Is the series \sum_{n=1}^\infty (-1)^n convergent or divergent? Justify your answer. Can you now resolve the difficulty in Example 1.2.2?

Hints

None.

How to think about the exercise

This is a straightforward exercise.

Model solution 1

Let (a_n)_{n=1}^\infty be the sequence defined by a_n := 1 for all n \geq 1. This sequence is non-negative and decreasing, since a_n = 1 \geq 0 and a_n = 1 \geq 1 = a_{n+1} for every n \geq 1. We also have \lim_{n\to\infty} a_n = 1 \ne 0. Thus we can apply the alternating series test (Proposition 7.2.12) to conclude that the series \sum_{n=1}^\infty (-1)^n a_n = \sum_{n=1}^\infty (-1)^n diverges.

The reasoning in Example 1.2.2 is not valid because the series does not converge, so variable S is not a real number and thus cannot be manipulated in the usual way using the laws of algebra.

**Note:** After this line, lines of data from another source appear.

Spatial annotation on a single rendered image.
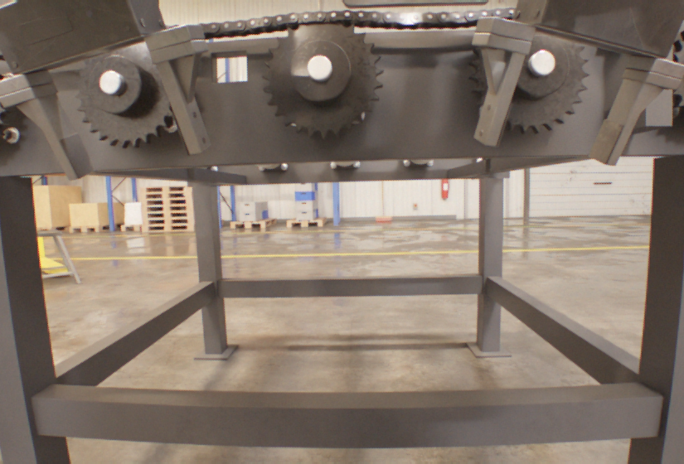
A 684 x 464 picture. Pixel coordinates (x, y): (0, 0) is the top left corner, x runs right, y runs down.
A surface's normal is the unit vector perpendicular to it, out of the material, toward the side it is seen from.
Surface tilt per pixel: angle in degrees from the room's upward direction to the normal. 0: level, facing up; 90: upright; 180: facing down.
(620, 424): 90
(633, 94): 82
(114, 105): 90
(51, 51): 113
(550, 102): 90
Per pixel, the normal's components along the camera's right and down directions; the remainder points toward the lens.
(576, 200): -0.04, 0.10
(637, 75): -0.99, -0.09
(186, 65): -0.05, 0.49
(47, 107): 0.98, -0.15
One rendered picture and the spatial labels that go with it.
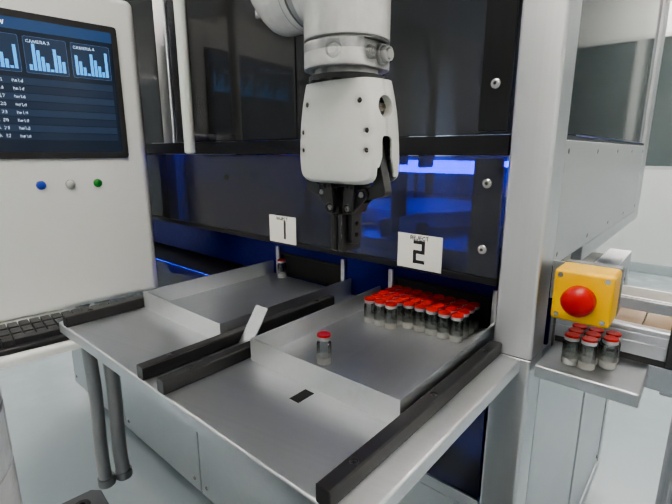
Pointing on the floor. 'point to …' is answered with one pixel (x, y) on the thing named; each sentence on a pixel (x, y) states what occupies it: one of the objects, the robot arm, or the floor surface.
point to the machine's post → (529, 235)
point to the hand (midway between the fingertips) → (345, 231)
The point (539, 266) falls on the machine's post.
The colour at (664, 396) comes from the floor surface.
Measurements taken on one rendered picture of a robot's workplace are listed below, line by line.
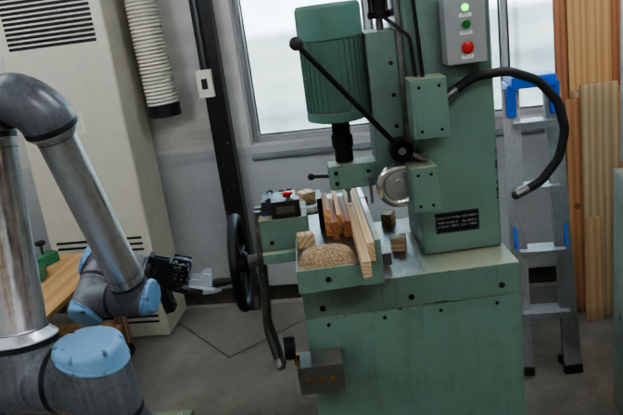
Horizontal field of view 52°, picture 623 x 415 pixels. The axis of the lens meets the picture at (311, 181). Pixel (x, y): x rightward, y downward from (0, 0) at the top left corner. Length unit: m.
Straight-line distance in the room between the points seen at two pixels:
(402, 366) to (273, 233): 0.50
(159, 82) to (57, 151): 1.64
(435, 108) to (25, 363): 1.10
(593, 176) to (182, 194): 1.96
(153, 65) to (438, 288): 1.83
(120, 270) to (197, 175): 1.75
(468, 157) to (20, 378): 1.19
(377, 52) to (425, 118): 0.22
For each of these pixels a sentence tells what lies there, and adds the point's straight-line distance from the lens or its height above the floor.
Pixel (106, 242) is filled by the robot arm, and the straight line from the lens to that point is 1.57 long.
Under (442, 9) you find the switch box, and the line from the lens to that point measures 1.63.
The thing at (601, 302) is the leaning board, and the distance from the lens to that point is 3.12.
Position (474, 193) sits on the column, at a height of 0.96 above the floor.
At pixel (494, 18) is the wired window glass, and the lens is 3.15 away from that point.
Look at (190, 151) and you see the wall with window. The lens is 3.28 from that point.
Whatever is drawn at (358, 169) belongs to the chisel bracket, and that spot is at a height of 1.05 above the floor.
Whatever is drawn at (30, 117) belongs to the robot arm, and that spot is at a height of 1.36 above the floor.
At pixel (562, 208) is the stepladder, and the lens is 2.58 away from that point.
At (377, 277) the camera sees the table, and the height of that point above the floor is 0.86.
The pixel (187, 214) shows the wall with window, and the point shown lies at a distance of 3.39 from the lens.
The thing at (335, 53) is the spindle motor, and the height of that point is 1.38.
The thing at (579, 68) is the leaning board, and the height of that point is 1.09.
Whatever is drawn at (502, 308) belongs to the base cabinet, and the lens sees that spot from 1.80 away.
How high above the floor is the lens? 1.52
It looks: 16 degrees down
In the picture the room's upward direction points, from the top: 8 degrees counter-clockwise
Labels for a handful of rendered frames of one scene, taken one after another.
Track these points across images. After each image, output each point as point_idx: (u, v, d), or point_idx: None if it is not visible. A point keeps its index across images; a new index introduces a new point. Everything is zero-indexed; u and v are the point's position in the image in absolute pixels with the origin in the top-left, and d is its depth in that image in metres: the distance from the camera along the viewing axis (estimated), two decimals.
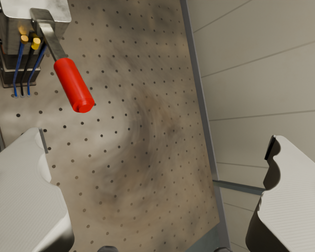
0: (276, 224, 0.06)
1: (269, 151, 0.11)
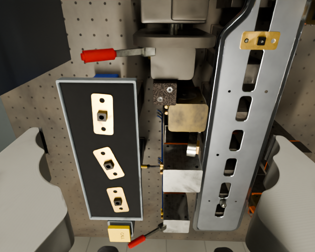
0: (276, 224, 0.06)
1: (269, 151, 0.11)
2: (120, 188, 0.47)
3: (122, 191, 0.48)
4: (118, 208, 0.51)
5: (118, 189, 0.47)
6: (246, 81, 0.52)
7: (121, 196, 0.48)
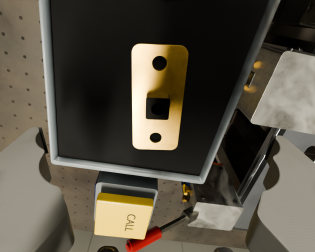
0: (276, 224, 0.06)
1: (269, 151, 0.11)
2: (183, 50, 0.13)
3: (184, 68, 0.14)
4: (148, 137, 0.17)
5: (172, 55, 0.14)
6: None
7: (172, 90, 0.15)
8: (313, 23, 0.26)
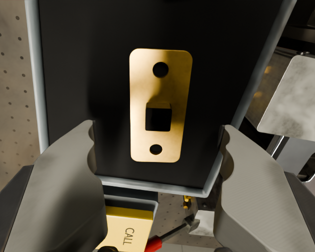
0: (239, 212, 0.07)
1: (220, 141, 0.12)
2: (186, 55, 0.12)
3: (187, 75, 0.13)
4: (148, 148, 0.15)
5: (175, 61, 0.12)
6: None
7: (174, 99, 0.13)
8: None
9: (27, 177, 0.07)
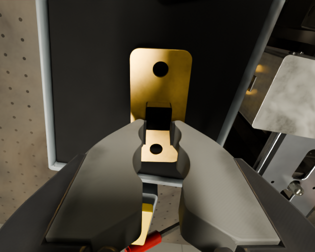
0: (203, 208, 0.07)
1: (172, 137, 0.12)
2: (186, 55, 0.12)
3: (187, 75, 0.13)
4: (148, 148, 0.15)
5: (175, 61, 0.12)
6: None
7: (174, 98, 0.14)
8: (314, 26, 0.25)
9: (79, 164, 0.08)
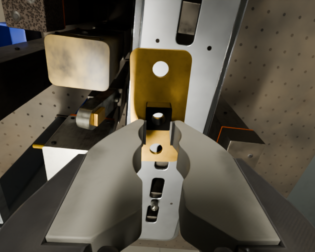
0: (203, 208, 0.07)
1: (172, 137, 0.12)
2: (186, 55, 0.12)
3: (187, 75, 0.13)
4: (148, 148, 0.15)
5: (175, 61, 0.12)
6: (182, 30, 0.36)
7: (174, 98, 0.13)
8: None
9: (79, 164, 0.08)
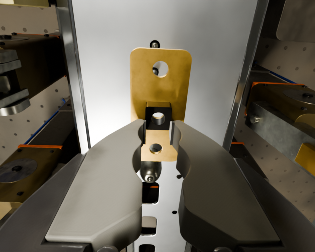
0: (203, 208, 0.07)
1: (172, 137, 0.12)
2: (186, 55, 0.12)
3: (187, 75, 0.13)
4: (148, 148, 0.15)
5: (175, 61, 0.12)
6: None
7: (174, 98, 0.14)
8: None
9: (79, 164, 0.08)
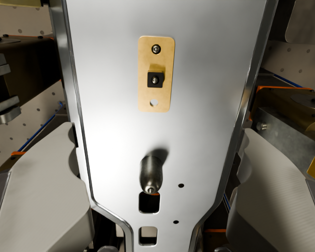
0: (254, 216, 0.07)
1: (239, 144, 0.12)
2: (171, 40, 0.21)
3: (172, 52, 0.21)
4: (149, 102, 0.24)
5: (164, 44, 0.21)
6: None
7: (164, 67, 0.22)
8: None
9: (4, 185, 0.07)
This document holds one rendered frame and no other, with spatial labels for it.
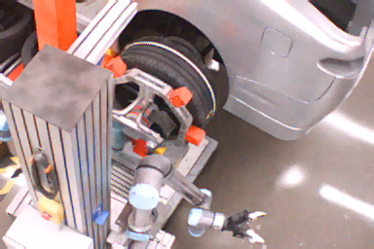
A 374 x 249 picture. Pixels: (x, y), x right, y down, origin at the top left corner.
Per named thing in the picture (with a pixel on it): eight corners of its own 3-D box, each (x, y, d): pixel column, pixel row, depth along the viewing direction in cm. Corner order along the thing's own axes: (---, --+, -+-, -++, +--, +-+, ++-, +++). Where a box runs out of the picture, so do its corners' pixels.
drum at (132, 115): (159, 119, 289) (162, 104, 278) (139, 144, 278) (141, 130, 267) (138, 107, 293) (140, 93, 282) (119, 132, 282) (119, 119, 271)
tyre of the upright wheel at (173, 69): (192, 132, 326) (239, 88, 269) (174, 158, 314) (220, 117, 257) (114, 70, 327) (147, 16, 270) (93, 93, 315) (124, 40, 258)
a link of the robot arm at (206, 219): (189, 212, 213) (192, 204, 206) (212, 216, 212) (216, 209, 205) (186, 227, 208) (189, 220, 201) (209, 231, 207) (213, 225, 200)
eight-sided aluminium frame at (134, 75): (184, 153, 300) (198, 100, 255) (178, 160, 296) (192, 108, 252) (110, 111, 315) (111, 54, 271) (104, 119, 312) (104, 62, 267)
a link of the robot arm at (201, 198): (135, 145, 204) (199, 197, 230) (130, 167, 198) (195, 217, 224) (158, 139, 197) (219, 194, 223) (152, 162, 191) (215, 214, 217)

(Thanks to William for this solution.)

Model solution 2

The series \sum_{n=1}^\infty (-1)^n diverges by the zero test, Corollary 7.2.6. Indeed, the limit \lim_{n\to\infty} (-1)^n does not exist as the sequence ((-1)^n)_{n=1}^\infty = (-1,1,-1,1,-1,\ldots) oscillates between -1 and 1. To prove that \lim_{n\to\infty} (-1)^n does not exist, let \varepsilon := 1. Then no matter how big N \geq 1 is, we can pick j := N and k:=N+1. We have |(-1)^j - (-1)^k| = 2 > \varepsilon. Thus the sequence is not Cauchy, so by Theorem 6.4.18 it is not convergent. (Alternatively, we could have used Lemma 6.5.2.)

The reasoning in Example 1.2.2 is not valid because the series does not converge, so variable S is not a real number and thus cannot be manipulated in the usual way using the laws of algebra.